**What you will do**.
Somewhere below is a line with "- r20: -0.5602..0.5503" and, later, a line with "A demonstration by"; repeat those two lines and all the lines between them, exactly as they are.
[Dataset excerpt — start]
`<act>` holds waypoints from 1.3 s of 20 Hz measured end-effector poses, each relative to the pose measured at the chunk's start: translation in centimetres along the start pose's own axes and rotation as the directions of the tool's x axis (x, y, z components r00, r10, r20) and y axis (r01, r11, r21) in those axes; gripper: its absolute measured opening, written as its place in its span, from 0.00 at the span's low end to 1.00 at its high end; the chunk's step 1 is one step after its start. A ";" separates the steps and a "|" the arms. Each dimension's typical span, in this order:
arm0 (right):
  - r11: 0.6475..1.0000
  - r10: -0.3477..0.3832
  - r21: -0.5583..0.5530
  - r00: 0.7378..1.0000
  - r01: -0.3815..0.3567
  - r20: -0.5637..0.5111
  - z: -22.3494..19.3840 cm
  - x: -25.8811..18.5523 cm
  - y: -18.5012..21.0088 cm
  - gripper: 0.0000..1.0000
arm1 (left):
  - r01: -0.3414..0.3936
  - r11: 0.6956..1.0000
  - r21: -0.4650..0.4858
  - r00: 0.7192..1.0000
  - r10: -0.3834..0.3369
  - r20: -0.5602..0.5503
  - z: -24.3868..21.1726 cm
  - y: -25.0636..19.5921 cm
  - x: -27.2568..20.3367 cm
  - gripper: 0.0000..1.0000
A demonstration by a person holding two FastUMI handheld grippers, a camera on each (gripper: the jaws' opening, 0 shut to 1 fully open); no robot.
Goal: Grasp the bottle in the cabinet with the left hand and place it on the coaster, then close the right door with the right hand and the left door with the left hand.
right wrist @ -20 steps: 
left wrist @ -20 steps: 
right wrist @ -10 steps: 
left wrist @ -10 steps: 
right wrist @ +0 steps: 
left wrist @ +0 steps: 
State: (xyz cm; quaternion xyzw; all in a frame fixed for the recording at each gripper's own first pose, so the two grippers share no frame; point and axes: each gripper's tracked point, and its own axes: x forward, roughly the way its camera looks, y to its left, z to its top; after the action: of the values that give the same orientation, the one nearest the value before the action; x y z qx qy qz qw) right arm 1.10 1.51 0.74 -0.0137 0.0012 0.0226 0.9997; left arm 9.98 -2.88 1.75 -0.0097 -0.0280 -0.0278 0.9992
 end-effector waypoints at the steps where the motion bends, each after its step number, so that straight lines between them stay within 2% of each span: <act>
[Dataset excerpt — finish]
**Written answer**.
  - r20: -0.5602..0.5503
  - z: -24.3868..21.1726 cm
  - y: -25.0636..19.5921 cm
  - x: -27.2568..20.3367 cm
  - gripper: 0.0000..1.0000
A demonstration by a person holding two FastUMI handheld grippers, a camera on each (gripper: the jaws' opening, 0 shut to 1 fully open); no robot.

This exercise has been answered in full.